When do Tourists become Pilgrims?

Here is a very insightful article/interview on monastery tourists versus true pilgrims. Though coming from a European perspective, the principles for welcoming the curious and showing them the warmth and welcome of Christ’s love are especially applicable to American monasteries.

 

When do Tourists become Pilgrims?

Pravoslavie, October 31, 2017:

There is nothing bad about cameras, provided somebody wants to take pictures of holy sites so that he and his descendants could hold on to memories of that visit. That is very good, but one should remember one important thing.

A pilgrimage is not a mere visit to a geographic location; it is a spiritual exercise which involves physical strain, prayer, meditation, repentance for sins, taking Holy Communion and being with the Lord alone.

Igumen Daniel (Irbits), Abbot of the Monastery of St. George in Götschendorf (Germany), analyzes the characteristics of Christian pilgrimage, and when it has a good effect and when a harmful effect on the human soul.

Abbot Daniel, Burgomaster of Milmersdorf, and Prince Eduard von Anhalt.

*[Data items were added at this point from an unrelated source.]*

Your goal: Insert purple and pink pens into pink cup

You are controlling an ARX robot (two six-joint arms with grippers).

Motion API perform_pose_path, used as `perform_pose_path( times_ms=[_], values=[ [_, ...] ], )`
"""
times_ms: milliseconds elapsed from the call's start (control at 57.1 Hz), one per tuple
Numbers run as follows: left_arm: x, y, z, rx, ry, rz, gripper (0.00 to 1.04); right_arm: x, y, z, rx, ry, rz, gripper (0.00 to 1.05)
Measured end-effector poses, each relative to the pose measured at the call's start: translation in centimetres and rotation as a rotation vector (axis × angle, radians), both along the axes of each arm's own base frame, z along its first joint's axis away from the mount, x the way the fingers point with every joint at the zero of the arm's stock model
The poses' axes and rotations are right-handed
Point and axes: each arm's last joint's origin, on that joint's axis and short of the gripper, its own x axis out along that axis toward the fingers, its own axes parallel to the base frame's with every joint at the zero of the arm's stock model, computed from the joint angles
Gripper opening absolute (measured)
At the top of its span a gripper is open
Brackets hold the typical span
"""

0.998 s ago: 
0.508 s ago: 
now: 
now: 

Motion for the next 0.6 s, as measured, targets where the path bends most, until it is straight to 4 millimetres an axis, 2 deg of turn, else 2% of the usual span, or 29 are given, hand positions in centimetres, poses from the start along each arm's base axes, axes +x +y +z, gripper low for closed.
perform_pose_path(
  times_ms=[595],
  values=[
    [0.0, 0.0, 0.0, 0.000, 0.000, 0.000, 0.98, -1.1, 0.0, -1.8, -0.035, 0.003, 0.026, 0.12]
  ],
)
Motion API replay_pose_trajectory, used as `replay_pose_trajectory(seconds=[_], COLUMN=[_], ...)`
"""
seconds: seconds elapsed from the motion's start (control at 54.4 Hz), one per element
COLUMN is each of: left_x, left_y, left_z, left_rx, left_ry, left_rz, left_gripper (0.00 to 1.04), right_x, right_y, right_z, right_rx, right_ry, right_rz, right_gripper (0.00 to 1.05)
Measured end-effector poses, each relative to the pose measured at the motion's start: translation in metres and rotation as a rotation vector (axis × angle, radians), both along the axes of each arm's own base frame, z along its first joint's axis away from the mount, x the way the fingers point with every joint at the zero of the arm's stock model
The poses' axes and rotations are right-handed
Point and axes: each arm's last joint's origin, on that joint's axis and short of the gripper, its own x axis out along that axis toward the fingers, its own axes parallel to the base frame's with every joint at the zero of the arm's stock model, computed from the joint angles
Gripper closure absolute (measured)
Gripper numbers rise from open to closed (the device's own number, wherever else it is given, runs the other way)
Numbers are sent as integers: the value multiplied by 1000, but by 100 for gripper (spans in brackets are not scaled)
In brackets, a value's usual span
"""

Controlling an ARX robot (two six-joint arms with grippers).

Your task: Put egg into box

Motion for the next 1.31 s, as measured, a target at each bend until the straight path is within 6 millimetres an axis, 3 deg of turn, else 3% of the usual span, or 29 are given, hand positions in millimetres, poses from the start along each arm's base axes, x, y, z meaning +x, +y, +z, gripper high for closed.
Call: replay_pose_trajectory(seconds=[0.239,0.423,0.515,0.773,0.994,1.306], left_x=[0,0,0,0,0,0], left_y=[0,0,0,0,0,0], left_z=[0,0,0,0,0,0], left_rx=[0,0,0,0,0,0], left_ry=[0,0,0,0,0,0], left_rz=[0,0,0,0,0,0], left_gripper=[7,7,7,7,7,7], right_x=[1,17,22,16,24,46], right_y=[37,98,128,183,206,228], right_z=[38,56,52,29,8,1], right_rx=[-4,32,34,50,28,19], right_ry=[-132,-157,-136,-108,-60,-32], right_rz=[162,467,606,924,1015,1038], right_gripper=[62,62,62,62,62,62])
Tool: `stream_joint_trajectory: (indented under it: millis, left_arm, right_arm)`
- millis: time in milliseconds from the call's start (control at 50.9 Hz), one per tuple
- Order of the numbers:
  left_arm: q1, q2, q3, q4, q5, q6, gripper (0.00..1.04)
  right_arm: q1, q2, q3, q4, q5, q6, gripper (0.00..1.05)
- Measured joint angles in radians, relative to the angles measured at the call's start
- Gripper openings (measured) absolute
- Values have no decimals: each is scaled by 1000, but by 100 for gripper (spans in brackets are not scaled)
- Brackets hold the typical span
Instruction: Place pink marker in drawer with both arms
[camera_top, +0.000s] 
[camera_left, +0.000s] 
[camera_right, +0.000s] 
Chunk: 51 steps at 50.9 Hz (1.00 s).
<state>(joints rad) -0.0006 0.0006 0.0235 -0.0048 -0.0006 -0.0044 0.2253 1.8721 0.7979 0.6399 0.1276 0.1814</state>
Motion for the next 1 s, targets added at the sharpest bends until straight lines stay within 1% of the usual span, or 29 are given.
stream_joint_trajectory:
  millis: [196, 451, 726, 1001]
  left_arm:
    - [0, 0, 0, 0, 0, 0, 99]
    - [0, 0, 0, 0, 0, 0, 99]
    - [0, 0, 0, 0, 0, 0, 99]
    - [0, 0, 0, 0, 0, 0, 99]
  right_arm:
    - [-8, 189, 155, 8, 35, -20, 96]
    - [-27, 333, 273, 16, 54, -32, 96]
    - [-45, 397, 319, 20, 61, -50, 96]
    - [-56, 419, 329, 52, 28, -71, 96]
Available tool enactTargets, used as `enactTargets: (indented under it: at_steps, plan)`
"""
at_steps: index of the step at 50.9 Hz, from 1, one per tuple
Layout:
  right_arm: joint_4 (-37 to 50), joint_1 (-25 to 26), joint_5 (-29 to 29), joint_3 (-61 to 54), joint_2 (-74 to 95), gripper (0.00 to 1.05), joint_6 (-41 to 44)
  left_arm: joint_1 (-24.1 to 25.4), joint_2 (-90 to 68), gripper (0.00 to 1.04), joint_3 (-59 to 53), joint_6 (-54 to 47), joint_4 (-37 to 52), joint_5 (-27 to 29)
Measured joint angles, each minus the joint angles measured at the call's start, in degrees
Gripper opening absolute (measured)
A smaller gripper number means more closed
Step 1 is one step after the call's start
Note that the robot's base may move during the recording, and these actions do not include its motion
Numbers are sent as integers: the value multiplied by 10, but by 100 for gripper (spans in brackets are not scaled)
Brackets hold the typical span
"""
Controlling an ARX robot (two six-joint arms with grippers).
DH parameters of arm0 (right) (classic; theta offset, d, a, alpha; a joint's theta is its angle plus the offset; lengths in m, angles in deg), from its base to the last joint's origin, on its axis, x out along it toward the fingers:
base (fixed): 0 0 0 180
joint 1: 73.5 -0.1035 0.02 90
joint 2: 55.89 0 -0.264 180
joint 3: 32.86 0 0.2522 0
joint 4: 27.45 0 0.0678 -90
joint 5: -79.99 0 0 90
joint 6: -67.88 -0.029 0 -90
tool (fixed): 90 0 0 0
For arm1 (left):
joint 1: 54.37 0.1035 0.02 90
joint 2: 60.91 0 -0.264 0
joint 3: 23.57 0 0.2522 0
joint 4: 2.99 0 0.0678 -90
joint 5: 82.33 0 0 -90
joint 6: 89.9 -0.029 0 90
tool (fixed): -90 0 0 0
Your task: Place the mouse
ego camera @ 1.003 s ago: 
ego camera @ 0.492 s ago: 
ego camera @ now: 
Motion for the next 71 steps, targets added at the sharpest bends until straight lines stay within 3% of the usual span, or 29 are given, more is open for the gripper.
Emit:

—Fr. Daniel, is there such a problem as “spiritual tourism”? If it does exist, then how, in your opinion, does it manifest itself? What are its negative effects on both “spiritual tourists” and monasteries?

—I will speak on the basis of our local experience in Germany, still a modest experience of our small monastery in Götschendorf.

At our St. George’s Monastery we are faced with the phenomenon of “spiritual tourism”, as you call it.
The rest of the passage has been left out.